_Work order_
Every record must be transcribed in its entirety, apart from the images, which are to be omitted.

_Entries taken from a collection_
'''

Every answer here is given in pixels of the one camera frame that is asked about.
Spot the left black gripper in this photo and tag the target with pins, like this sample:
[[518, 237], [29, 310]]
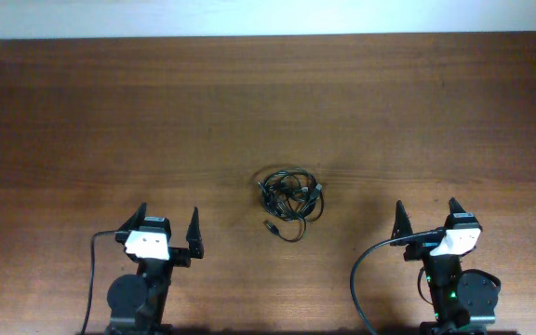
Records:
[[180, 254]]

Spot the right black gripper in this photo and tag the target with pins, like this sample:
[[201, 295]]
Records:
[[417, 251]]

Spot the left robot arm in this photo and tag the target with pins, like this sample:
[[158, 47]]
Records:
[[138, 300]]

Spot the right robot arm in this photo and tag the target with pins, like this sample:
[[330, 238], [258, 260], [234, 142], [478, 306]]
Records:
[[463, 300]]

'''

_Written response_
Every answer here is given in pixels of the one camera frame that is asked about.
Spot the left black gripper in this photo and tag the target with pins, like this sample:
[[518, 237], [29, 310]]
Records:
[[180, 254]]

Spot the right black gripper in this photo and tag the target with pins, like this sample:
[[201, 295]]
Records:
[[417, 251]]

Spot the left robot arm in this photo and tag the target with pins, like this sample:
[[158, 47]]
Records:
[[138, 300]]

Spot the right robot arm in this photo and tag the target with pins, like this sample:
[[330, 238], [258, 260], [234, 142], [478, 306]]
Records:
[[463, 300]]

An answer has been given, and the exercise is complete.